• _Instructions for the task_
Start at the first line of the material. Repeat each line exactly through the one containing "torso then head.", then stop.

• _Source data_
━━━━

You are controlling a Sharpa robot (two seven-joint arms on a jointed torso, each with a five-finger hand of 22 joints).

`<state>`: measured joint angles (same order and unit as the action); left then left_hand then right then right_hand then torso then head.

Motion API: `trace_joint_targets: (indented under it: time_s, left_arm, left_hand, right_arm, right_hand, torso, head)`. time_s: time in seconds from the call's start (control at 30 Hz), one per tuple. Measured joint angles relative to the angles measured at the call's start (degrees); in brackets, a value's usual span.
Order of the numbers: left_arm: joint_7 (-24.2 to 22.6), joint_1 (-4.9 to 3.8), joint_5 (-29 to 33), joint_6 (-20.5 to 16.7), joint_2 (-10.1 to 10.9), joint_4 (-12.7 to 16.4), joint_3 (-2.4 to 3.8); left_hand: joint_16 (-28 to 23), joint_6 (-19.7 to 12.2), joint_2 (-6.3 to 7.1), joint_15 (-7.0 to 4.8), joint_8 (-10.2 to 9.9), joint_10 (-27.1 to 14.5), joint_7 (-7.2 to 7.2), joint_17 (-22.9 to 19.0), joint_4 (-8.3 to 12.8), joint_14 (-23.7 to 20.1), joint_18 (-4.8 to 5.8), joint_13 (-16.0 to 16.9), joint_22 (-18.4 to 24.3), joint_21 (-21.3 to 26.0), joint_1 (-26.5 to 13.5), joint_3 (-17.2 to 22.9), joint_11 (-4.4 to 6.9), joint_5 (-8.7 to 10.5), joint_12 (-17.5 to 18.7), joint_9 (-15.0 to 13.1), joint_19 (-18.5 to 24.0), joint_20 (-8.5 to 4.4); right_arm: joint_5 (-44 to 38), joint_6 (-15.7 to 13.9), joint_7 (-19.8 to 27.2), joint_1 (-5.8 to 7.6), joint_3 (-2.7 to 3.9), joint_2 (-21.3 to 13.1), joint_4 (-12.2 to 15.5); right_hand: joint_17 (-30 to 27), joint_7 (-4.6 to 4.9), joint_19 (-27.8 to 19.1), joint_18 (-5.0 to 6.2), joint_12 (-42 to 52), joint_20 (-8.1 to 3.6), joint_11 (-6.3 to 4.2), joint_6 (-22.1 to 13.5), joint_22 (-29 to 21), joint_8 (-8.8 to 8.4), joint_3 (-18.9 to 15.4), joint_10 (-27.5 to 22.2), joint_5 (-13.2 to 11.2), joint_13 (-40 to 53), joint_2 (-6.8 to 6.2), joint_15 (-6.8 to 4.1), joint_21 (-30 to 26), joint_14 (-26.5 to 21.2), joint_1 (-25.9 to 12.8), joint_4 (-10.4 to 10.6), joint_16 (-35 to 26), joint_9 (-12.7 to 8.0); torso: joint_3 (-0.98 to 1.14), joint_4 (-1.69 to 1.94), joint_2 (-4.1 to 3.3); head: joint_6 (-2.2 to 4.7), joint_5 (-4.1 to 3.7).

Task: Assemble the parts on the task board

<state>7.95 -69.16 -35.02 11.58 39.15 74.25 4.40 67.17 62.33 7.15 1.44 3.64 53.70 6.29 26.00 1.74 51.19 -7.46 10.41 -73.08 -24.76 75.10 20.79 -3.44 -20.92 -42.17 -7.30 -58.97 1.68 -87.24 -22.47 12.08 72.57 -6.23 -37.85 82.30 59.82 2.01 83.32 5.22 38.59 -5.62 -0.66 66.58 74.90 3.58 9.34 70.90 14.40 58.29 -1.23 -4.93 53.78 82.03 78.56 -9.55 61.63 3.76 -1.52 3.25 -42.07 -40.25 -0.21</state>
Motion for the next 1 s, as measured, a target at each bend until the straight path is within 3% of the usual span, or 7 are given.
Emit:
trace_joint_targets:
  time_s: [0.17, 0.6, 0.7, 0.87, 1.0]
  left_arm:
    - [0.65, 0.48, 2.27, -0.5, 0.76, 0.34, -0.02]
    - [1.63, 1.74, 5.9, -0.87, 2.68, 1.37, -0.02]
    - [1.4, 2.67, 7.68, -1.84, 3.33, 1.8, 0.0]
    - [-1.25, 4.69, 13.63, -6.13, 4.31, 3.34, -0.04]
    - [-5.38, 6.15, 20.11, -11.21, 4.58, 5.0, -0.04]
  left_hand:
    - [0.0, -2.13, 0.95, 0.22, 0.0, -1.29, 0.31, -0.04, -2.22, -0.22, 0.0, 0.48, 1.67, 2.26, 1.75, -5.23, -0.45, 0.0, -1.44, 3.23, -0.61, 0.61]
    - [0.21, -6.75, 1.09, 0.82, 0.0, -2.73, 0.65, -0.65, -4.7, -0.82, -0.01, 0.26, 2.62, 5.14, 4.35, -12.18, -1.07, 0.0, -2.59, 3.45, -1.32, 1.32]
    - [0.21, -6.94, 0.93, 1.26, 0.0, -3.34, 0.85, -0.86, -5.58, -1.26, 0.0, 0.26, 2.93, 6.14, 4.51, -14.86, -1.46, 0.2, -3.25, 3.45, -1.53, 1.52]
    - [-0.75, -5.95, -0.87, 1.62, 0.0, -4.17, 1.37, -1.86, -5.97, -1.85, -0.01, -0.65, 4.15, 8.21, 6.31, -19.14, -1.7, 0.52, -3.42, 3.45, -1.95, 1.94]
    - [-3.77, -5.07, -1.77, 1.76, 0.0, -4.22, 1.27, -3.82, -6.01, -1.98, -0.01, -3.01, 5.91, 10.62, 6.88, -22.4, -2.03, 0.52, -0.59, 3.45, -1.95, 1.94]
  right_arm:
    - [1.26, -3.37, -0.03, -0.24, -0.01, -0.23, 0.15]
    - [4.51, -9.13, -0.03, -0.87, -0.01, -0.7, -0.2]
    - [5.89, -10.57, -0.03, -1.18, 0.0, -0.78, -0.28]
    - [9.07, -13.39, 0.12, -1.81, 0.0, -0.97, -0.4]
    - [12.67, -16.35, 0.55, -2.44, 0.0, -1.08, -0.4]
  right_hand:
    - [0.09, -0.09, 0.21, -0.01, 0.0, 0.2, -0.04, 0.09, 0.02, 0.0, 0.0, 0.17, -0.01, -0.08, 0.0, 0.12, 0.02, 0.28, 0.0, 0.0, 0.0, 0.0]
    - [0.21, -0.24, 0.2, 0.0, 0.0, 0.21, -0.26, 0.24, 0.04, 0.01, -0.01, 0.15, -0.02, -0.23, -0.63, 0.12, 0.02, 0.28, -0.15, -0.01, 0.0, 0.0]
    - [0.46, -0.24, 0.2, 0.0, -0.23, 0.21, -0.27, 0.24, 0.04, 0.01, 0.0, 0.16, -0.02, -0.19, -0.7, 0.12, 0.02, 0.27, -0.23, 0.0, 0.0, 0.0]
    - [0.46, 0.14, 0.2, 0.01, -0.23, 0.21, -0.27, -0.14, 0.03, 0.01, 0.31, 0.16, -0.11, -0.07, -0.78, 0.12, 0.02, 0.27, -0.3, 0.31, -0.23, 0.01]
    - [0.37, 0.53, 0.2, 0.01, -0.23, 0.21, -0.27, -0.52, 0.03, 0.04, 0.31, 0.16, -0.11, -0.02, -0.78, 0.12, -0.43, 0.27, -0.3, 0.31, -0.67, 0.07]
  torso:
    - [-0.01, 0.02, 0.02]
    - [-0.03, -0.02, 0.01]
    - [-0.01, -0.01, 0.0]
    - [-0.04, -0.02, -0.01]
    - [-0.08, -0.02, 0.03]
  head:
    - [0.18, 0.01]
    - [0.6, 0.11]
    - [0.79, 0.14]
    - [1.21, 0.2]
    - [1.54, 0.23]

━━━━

• _Task response_
You are controlling a Sharpa robot (two seven-joint arms on a jointed torso, each with a five-finger hand of 22 joints).

`<state>`: measured joint angles (same order and unit as the action); left then left_hand then right then right_hand then torso then head.

What came before is the finished answer.